Variability can be understood as the uncertainty and uncontrollability of the future. Though we can attempt to forecast market demand, we cannot control it. Similarly, we cannot wholly control lead times or the actions of our competitors. Supply chains are vulnerable to countless sources of variability, most of which we cannot really control and all of which we must fully consider.
Finally, flow refers to the movement of physical goods. For businesses, there is constant movement of materials, products, inventories and other goods, all with their own logistical constraints (modes of transport, storage, etc.), each presenting the supply chain practitioner with something new to consider. Overall, supply chains must contend with optionality, variability and flow if the business is to improve, and each one of these concepts will be scrutinized through the lens of optimization.
Limitations of “Mainstream Supply Chain” Theories
A key part of Lokad’s vision is the premium we place on falsifiability, and it is here that Lokad’s vision diverges from mainstream supply chain (MSC) theories. Falsifiability is the capacity for a system or idea to be tested and proven wrong. Though most MSC theories are well-researched and predicated upon sound mathematical models, they are insulated against falsifiability. Researchers often cherry-pick scenarios that demonstrate precisely what they sought to prove. Simply, the examples one finds in foundational textbooks do not properly account for the variability and uncertainty of running an actual supply chain. These theories essentially exist in an academic vacuum.

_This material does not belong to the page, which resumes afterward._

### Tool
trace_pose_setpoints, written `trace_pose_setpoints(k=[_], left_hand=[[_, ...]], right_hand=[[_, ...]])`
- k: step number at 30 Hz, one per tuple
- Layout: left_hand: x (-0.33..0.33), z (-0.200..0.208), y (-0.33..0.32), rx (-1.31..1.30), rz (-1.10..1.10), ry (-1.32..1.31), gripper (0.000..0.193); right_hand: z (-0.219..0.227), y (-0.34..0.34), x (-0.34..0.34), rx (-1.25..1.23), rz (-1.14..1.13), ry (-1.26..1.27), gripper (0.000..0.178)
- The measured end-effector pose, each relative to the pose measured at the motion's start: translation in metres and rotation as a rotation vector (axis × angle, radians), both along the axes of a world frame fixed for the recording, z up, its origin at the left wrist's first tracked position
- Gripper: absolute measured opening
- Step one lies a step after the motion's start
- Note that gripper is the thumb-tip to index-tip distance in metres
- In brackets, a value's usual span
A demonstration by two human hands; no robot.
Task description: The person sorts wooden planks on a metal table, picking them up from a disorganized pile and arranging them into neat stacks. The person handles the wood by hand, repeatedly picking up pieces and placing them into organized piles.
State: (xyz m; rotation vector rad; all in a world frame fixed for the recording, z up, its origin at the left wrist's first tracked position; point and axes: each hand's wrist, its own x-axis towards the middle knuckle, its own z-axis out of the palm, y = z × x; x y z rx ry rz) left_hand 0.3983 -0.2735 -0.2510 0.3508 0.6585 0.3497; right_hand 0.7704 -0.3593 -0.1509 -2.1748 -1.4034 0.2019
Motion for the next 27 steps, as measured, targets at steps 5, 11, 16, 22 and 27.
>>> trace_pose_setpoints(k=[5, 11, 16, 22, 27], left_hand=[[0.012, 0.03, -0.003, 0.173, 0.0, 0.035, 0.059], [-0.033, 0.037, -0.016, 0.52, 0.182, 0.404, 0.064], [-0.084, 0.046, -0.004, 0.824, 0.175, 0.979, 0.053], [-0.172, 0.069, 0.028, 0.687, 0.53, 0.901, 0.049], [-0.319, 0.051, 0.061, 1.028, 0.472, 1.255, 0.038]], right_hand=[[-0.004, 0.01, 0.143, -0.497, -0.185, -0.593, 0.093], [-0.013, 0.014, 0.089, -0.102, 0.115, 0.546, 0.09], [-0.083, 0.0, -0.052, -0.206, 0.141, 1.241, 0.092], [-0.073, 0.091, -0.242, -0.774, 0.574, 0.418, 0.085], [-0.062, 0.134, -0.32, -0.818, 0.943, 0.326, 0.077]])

An example of this is safety stock - the level of extra stock a company keeps on hand to prevent the possibility of a stock-out event. Historically, this level is calculated using formulas that do not capture the full extent of demand uncertainty and overall randomness. As a result, the gap between academic theory and real-world supply chains is often unbridgeable. On the other end of this spectrum, Lokad’s aim is reproducibility at scale, which is only possible through the process of testing and revising everything, including our successes. If we cannot quantify the parameters of a success, it is not a success. Everything must be understandable and falsifiable.
Understanding Supply Chain Optimization
At Lokad, SC optimization is a practical measure of monetary impact. For example, we measure the success of our forecasts in reduced dollars of error, which is to say the amount of financial loss that was avoided. This is completely contrary to MSC theories, where resources (including time, effort, money, and mental bandwidth) are dedicated to the pursuit of increased forecast accuracy, regardless of dollars of error.
This is a crucial point: Lokad’s stance is not that increased forecast accuracy is worthless. Rather, it is useless if it does not translate into dollars saved. If a forecast is 10% more accurate but results in 20% less profit, it is not an optimized forecast in terms of reduced dollars of error. At the end of the day, the purpose of business is to make money, or at the very least, not waste it. This is the area of SC where software-based intelligence is deployed to yield reduced dollars of error through optimized choices, thus freeing management to focus on other important business matters.
In short, Lokad’s position is that SCs do not operate in vacuums, thus one must look outwardly to solve problems of uncertainty and chance, utilizing all the tools at one’s disposal, especially software.